Start of DATA
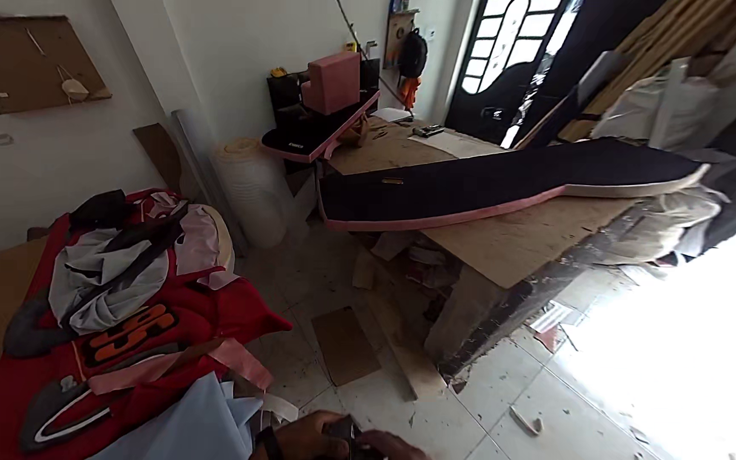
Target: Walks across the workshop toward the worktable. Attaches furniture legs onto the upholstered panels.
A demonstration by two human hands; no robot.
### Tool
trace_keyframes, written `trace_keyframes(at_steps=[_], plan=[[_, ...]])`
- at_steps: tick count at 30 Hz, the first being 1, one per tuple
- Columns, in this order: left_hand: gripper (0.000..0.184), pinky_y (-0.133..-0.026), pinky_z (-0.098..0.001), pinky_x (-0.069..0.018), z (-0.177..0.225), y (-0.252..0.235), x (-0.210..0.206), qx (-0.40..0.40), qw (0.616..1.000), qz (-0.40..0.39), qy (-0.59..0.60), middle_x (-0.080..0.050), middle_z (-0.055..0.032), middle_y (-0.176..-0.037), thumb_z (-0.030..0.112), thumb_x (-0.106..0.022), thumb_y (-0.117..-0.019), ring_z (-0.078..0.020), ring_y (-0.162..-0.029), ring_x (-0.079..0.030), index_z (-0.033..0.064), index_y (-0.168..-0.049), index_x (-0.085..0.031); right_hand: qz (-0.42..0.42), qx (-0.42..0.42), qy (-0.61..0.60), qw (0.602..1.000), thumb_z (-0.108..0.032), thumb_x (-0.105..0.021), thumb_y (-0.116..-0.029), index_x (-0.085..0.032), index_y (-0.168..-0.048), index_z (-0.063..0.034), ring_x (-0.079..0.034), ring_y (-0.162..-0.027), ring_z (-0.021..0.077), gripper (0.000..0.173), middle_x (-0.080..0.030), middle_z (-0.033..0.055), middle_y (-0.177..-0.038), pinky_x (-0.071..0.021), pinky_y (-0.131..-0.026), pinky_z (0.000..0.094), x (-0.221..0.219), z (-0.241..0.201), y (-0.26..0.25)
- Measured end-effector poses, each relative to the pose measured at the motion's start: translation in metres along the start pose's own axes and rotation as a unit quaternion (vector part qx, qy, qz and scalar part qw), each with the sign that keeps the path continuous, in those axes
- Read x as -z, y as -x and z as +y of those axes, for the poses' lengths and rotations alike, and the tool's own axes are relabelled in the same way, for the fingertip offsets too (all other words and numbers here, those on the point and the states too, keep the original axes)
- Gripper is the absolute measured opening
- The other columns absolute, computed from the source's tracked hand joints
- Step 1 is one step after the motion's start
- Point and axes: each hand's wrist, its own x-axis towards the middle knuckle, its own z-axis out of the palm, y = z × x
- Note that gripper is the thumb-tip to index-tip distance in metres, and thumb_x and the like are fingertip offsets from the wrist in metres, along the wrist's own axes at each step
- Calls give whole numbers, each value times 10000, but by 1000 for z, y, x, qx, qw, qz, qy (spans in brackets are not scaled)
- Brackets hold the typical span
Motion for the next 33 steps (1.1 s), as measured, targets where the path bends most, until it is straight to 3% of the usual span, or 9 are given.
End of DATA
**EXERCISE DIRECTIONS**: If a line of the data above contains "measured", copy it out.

**COMPLETED TASK**:
- Measured end-effector poses, each relative to the pose measured at the motion's start: translation in metres along the start pose's own axes and rotation as a unit quaternion (vector part qx, qy, qz and scalar part qw), each with the sign that keeps the path continuous, in those axes
- Gripper is the absolute measured opening
Motion for the next 33 steps (1.1 s), as measured, targets where the path bends most, until it is straight to 3% of the usual span, or 9 are given.

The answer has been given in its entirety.